Almeno duecento bambini di 10 istituti dell'infanzia e delle elementari dei tre poli scolastici di Nardò, nel Salento, sarebbero rimasti intossicati dopo aver mangiato il cibo somministrato dal servizio mensa delle rispettive scuole. Un caso senza precedenti. 
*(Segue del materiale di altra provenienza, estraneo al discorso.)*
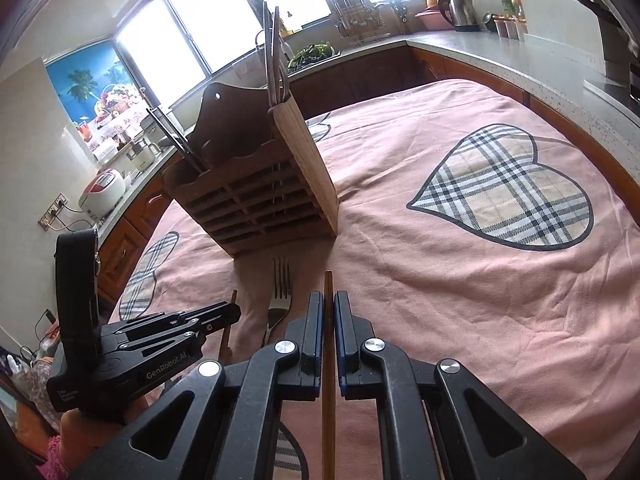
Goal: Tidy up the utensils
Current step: 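Grasp a wooden chopstick with the left gripper while the right grasps another wooden chopstick, then lift both wooden chopsticks and carry them to the holder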
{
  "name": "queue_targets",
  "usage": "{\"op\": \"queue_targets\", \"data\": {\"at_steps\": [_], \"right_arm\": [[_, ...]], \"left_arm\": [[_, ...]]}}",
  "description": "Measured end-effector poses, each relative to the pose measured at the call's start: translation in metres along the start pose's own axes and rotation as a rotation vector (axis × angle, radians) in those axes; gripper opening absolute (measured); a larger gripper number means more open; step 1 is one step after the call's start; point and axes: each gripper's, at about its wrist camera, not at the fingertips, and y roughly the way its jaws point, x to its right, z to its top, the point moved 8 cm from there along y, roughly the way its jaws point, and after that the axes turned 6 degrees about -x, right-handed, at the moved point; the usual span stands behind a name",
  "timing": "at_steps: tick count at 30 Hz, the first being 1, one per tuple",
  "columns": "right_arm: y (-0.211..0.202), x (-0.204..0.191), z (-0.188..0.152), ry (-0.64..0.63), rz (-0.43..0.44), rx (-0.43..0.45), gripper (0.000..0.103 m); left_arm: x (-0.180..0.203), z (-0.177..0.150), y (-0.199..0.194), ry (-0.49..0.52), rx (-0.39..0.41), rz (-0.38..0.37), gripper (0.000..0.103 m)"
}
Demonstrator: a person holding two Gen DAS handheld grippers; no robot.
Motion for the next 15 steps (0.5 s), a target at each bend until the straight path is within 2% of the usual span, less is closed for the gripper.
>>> {"op": "queue_targets", "data": {"at_steps": [5, 15], "right_arm": [[-0.015, -0.016, 0.0, -0.024, 0.022, 0.028, 0.005], [-0.043, -0.045, 0.0, -0.072, 0.047, 0.091, 0.005]], "left_arm": [[-0.002, -0.002, -0.041, -0.026, 0.066, -0.046, 0.007], [-0.007, -0.013, -0.106, -0.046, 0.177, -0.076, 0.007]]}}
Vomito, diarrea, dolori addominali non hanno risparmiato nè bambini nè insegnanti. Almeno duecento bambini di 10 istituti dell'infanzia e delle elementari dei tre poli scolastici di Nardò sarebbero rimasti intossicati dopo aver mangiato il cibo somministrato dal servizio mensa delle rispettive scuole. Tra gli intossicati ci sarebbero anche insegnanti. Difficile pensare ad una pandemia, o a un virus influeunzale. Il principale indiziato è il cibo. E il maggior sospettato di aver causato i malori sarebbe la carne.
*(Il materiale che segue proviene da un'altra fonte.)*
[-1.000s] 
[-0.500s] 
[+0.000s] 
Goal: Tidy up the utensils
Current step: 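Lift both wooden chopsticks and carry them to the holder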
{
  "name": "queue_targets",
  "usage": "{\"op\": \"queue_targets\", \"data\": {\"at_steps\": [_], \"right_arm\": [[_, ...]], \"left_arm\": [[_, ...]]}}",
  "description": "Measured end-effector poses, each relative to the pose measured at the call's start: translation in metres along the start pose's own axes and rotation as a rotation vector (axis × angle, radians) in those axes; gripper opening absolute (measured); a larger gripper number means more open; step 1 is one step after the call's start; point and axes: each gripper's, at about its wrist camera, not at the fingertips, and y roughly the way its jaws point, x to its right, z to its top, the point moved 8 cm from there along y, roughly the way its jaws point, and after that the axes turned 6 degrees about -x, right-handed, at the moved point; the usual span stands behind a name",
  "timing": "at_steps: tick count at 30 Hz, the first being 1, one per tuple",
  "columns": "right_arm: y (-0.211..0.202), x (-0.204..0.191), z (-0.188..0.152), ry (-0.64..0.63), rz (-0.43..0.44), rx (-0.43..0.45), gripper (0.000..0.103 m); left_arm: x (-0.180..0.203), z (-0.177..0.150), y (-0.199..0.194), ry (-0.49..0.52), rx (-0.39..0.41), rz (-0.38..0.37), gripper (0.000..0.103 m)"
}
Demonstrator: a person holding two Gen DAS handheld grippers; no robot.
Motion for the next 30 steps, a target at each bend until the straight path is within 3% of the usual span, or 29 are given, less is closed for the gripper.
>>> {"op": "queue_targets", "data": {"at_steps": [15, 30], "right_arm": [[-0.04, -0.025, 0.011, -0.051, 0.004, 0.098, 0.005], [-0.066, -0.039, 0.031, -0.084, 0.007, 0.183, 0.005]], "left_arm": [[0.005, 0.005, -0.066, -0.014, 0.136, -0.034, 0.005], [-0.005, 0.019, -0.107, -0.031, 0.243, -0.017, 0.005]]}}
I primi sintomi, dolori addominali, vomito e diarrea, si sarebbero registrati nel primo pomeriggio di ieri tanto da costringere in molti a disertare oggi le lezioni. Altri invece, a causa dei disturbi manifestatisi oggi, sono stati costretti a fare rientro a casa, accompagnati dai genitori, perché impossibilitati a seguire le lezioni. Numerosi coloro che hanno dovuto fare ricorso alle cure del pediatra. Tra alcune delle testimonianze raccolte c'è anche quella di un'insegnante che si è accorta dell'aspetto poco gradevole della carne e ha invitato i bambini a non mangiarla. Al momento il servizio mensa, gestito da una ditta con sede a Galatone, non é stato sospeso in attesa delle ispezioni dei Nas. Sono stati gli stessi dirigenti scolastici delle scuole coinvolte a segnalare l'accaduto al Comune che questa mattina ha disposto un sopralluogo. Un caso così eclatante e con tanti bambini coinvolti è senza precedenti. “Siamo inevitabilmente preoccupati e stiamo monitorando attentamente la situazione”, commenta il sindaco di Nardò, Pippi Mellone. “Il fatto che si tratti della salute dei nostri bambini ci impone massima attenzione”. “Per fortuna, nella stragrande maggioranza dei casi, i sintomi sono cessati nel giro di qualche ora”, assicura il primo cittadino. “Abbiamo fatto un esposto all’Asl e uno ai carabinieri per comprendere cosa abbia provocato tutto questo e stabilire eventualmente se ci sono delle responsabilità”. E intanto, anche nella vicina Gallipoli sembra che sia avvenuto qualcosa di simile, sebbene non della stessa portata. La conferma arriva dal sindaco Stefano Minerva. "Ci sono stati alcuni sporadici casi di dissenteria a Gallipoli e per questo, il preside dell'Istituto comprensivo secondo polo ha chiesto subito che vengano effettuati dei controlli in merito".